Most car accidents happen because of distraction. Be careful.


----------



## L1SUH (Feb 21, 2011)

Oh it's not. Man, I wish I knew how to describe this. There's a feeling I get too. Meh. Oh well. I'll just have to stay calm. Thanks man.


----------



## WTFnooooo (Mar 27, 2010)

Daydreaming doesn't have to be about some event or situation, it could be random and short. I don't know if there's an _specific _term for this quick/random daydreaming state but I know what you're talking about. You eyes defocus, vision becomes blurry?


----------



## Kennnie (Oct 21, 2010)

WTFnooooo said:


> Daydreaming doesn't have to be about some event or situation, it could be random and short. I don't know if there's an _specific _term for this quick/random daydreaming state but I know what you're talking about. You eyes defocus, vision becomes blurry?


 tunnel vision?


----------



## RenegadeReloaded (Mar 12, 2011)

I do that sometimes when I live inside my head and I start to think at random things, I pretty much stare at some random spot with defocused vision and just think and think and think.....and ruminate.

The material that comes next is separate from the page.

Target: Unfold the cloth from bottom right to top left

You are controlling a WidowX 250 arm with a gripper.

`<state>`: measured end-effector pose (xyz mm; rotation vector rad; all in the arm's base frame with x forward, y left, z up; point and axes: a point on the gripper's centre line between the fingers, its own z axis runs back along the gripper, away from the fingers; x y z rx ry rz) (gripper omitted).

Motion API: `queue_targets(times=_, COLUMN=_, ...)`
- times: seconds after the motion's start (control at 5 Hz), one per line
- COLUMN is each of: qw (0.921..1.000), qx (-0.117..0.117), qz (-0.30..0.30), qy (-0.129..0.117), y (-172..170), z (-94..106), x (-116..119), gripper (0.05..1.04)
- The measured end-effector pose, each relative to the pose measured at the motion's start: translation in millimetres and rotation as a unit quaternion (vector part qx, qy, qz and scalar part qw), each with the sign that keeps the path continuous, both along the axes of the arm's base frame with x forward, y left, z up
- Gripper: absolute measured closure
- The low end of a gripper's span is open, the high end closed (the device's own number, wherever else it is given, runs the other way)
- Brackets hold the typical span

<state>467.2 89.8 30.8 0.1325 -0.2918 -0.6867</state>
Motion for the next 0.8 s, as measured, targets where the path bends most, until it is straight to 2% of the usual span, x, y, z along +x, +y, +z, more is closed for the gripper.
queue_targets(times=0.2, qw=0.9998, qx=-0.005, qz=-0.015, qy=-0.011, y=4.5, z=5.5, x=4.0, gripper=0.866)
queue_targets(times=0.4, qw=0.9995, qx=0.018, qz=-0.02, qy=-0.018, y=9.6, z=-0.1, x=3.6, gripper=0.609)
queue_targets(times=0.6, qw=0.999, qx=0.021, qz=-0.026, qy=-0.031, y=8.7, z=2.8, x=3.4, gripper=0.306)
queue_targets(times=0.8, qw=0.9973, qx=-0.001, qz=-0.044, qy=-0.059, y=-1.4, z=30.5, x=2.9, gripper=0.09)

yeah I know it isn't good but I do it when I have no occupation or I do something uninteresting that doesn';t catch my attention.


----------



## millenniumman75 (Feb 4, 2005)

Derealization/depersonalization - beyond getting lost in thought. I still get this from time to time, but nowhere near as often as it used to be.


----------



## Kon (Oct 21, 2010)

L1SUH said:


> I really don't know how to describe this. Does anybody stare at things randomly and focus on random things? I don't know how to explain this feeling, ahh. My eyes feel weird when this happens, I don't feel very present. This happens the most when I'm driving, which isn't good.. Or sometimes when I'm by myself. Can anybody relate? If you even know what I'm talking about. :blank


Yes, big-time. Some times I just do it because I'm scared. Other times because I'm hyper-focusing and my mind is elsewhere. People have told me this many times. Sometimes, I think it appears like ADD, but it's not. It just feels like I'm not interested in what's going on and I phase out, elsewhere. But when I'm interested I'm able to focus very, intensely.


----------



## L1SUH (Feb 21, 2011)

Ah, so glad I'm not alone. Yeah, it's like I zone out and just stare. It's weird. 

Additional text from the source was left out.